**TASK PROMPT**:
With nothing added or dropped, copy the data that follows exactly.

**SOURCE MATERIAL**:
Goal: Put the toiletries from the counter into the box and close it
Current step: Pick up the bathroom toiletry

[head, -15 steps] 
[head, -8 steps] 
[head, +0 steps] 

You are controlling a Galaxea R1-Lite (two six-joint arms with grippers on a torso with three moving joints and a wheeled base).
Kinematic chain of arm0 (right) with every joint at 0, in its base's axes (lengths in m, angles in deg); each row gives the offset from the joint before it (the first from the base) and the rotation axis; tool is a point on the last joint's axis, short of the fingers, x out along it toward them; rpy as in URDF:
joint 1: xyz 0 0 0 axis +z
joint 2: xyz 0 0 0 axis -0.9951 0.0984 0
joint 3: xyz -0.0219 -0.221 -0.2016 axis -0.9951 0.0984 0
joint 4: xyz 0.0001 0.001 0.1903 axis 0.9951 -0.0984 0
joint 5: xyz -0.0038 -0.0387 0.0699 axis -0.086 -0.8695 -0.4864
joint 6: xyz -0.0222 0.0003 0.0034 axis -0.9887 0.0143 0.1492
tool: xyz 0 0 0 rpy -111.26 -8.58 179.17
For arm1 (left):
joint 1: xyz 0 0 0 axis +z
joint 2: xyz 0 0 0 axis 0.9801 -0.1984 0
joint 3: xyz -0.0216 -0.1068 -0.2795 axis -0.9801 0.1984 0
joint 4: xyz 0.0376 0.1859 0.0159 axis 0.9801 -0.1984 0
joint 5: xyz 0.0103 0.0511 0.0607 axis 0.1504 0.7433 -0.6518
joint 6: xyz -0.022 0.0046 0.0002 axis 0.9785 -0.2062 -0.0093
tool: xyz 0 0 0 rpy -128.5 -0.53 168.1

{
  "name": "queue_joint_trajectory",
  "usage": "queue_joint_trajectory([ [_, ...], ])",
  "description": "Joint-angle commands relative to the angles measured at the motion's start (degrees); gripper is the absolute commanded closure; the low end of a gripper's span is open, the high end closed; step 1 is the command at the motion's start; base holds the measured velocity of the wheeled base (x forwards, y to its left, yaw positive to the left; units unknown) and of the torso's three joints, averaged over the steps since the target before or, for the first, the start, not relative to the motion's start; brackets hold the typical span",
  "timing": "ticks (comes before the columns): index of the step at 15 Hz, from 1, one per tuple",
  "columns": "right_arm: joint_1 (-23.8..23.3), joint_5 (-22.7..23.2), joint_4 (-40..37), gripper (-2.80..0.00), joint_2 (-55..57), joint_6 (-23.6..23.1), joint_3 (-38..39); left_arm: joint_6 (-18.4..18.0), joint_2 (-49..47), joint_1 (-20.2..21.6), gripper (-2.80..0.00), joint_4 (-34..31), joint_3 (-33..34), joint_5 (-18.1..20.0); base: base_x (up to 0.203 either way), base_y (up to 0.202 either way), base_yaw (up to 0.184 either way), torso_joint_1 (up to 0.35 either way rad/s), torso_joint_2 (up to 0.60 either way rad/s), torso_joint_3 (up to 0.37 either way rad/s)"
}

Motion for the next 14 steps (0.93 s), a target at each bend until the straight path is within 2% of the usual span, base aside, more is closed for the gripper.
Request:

**TASK ANSWER**:
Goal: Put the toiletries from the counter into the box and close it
Current step: Pick up the bathroom toiletry

[head, -15 steps] 
[head, -8 steps] 
[head, +0 steps] 

You are controlling a Galaxea R1-Lite (two six-joint arms with grippers on a torso with three moving joints and a wheeled base).
Kinematic chain of arm0 (right) with every joint at 0, in its base's axes (lengths in m, angles in deg); each row gives the offset from the joint before it (the first from the base) and the rotation axis; tool is a point on the last joint's axis, short of the fingers, x out along it toward them; rpy as in URDF:
joint 1: xyz 0 0 0 axis +z
joint 2: xyz 0 0 0 axis -0.9951 0.0984 0
joint 3: xyz -0.0219 -0.221 -0.2016 axis -0.9951 0.0984 0
joint 4: xyz 0.0001 0.001 0.1903 axis 0.9951 -0.0984 0
joint 5: xyz -0.0038 -0.0387 0.0699 axis -0.086 -0.8695 -0.4864
joint 6: xyz -0.0222 0.0003 0.0034 axis -0.9887 0.0143 0.1492
tool: xyz 0 0 0 rpy -111.26 -8.58 179.17
For arm1 (left):
joint 1: xyz 0 0 0 axis +z
joint 2: xyz 0 0 0 axis 0.9801 -0.1984 0
joint 3: xyz -0.0216 -0.1068 -0.2795 axis -0.9801 0.1984 0
joint 4: xyz 0.0376 0.1859 0.0159 axis 0.9801 -0.1984 0
joint 5: xyz 0.0103 0.0511 0.0607 axis 0.1504 0.7433 -0.6518
joint 6: xyz -0.022 0.0046 0.0002 axis 0.9785 -0.2062 -0.0093
tool: xyz 0 0 0 rpy -128.5 -0.53 168.1

{
  "name": "queue_joint_trajectory",
  "usage": "queue_joint_trajectory([ [_, ...], ])",
  "description": "Joint-angle commands relative to the angles measured at the motion's start (degrees); gripper is the absolute commanded closure; the low end of a gripper's span is open, the high end closed; step 1 is the command at the motion's start; base holds the measured velocity of the wheeled base (x forwards, y to its left, yaw positive to the left; units unknown) and of the torso's three joints, averaged over the steps since the target before or, for the first, the start, not relative to the motion's start; brackets hold the typical span",
  "timing": "ticks (comes before the columns): index of the step at 15 Hz, from 1, one per tuple",
  "columns": "right_arm: joint_1 (-23.8..23.3), joint_5 (-22.7..23.2), joint_4 (-40..37), gripper (-2.80..0.00), joint_2 (-55..57), joint_6 (-23.6..23.1), joint_3 (-38..39); left_arm: joint_6 (-18.4..18.0), joint_2 (-49..47), joint_1 (-20.2..21.6), gripper (-2.80..0.00), joint_4 (-34..31), joint_3 (-33..34), joint_5 (-18.1..20.0); base: base_x (up to 0.203 either way), base_y (up to 0.202 either way), base_yaw (up to 0.184 either way), torso_joint_1 (up to 0.35 either way rad/s), torso_joint_2 (up to 0.60 either way rad/s), torso_joint_3 (up to 0.37 either way rad/s)"
}

Motion for the next 14 steps (0.93 s), a target at each bend until the straight path is within 2% of the usual span, base aside, more is closed for the gripper.
Request:

The reply to this exercise is complete.